棠晞收起報告,平靜回應:「朱鷺,我族的實力不是僅倚靠回棠,皇人山同理。」
「但是……」朱鷺自從上次見識逢律的實力后越發擔憂,很難肯定兩邊交戰的勝負。
「姬軒轅的勢力越發強大,那位公子的滲透也越發強悍,我終究不能選擇孤立一途。」比起逢律,棠晞有更嚴重的問題必須解決。
「族長是打算聯合皇人山嗎?但是他和那位公子……」朱鷺不甚安心。
「就是這樣才安全。」棠晞微笑。
「我覺得皇人山族長太偏那位公子,遲早會被拉攏過去吧。」朱鷺懷疑地說。
「他不會。」棠晞堅定回答。
朱鷺不明白棠晞的自信,冒著以下犯上的不敬,詢問:「族長,您為何能如此肯定?」
棠晞收拾桌上的報告,最上面的那份是皇人山的最新報告,像是提醒她不可逃避此事。她幽幽回復:「……同為古老氏族的直覺吧。」
「是這樣嗎?」棠晞一向明理,這次卻以直覺行事,朱鷺憂慮的神色全寫在臉上。
棠晞不再解釋復雜的斡旋關係,改說:「最近那群鳥兒吃得很好,身形看起來豐腴多了。」
朱鷺嘆了口氣:「咳……那些鳥兒也現實,一旦有吃的,就忘了族長。」她對鳥族實在沒有好感。
「我有看到他們,他們沒有跟我索取食物。

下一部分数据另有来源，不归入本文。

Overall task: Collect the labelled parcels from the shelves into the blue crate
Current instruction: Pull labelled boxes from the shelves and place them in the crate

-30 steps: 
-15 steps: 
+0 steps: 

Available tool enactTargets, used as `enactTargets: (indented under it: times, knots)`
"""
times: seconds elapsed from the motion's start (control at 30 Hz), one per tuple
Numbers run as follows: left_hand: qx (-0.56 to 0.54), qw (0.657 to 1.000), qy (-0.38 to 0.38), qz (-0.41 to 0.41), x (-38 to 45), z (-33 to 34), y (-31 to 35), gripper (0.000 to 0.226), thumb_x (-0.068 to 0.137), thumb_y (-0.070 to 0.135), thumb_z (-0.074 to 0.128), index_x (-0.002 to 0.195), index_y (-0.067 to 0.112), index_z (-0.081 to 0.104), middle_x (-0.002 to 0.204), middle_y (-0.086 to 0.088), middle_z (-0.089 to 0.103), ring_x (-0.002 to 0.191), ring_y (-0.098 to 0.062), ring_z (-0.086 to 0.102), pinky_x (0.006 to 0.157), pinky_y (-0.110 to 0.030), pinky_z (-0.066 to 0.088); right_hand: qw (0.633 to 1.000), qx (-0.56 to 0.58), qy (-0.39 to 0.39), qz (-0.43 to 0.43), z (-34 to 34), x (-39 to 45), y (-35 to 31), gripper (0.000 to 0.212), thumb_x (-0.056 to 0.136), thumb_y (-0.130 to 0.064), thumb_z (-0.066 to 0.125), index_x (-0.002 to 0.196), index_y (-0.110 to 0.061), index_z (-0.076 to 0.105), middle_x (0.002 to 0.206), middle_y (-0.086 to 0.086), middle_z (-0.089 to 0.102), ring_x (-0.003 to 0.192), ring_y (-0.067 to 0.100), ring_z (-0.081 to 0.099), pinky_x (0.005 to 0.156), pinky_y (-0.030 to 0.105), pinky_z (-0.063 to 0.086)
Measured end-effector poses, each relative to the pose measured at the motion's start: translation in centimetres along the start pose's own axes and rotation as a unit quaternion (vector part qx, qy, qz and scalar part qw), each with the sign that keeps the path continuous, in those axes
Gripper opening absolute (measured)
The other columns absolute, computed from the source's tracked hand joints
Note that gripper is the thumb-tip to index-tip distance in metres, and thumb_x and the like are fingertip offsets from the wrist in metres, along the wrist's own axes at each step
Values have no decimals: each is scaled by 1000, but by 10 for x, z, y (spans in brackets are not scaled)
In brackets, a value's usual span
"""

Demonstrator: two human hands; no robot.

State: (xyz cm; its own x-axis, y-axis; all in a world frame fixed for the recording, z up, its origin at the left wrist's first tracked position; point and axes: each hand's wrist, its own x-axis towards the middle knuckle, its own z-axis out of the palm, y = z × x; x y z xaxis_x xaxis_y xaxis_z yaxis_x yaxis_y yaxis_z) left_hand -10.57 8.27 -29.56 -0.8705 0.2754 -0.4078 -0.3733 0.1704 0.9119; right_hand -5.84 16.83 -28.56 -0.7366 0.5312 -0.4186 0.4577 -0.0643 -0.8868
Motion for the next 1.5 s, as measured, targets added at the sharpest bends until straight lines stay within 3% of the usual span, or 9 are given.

」棠晞說。
「族長……」朱鷺從小陪伴棠晞,卻越來越不瞭解棠晞。
棠晞從抽屜取出各色種子,以精緻的錦囊包裝起來。
她走到山間,沒看到鳳鳥的身影,但聽到鳳鳥獨特的美妙鳴聲,得知其健康茁壯,散發光采。
「說不定再這樣下去,他的毛色看起來會最差……明明我就給了他種子。」
她握住錦囊,遠眺皇人山的方向。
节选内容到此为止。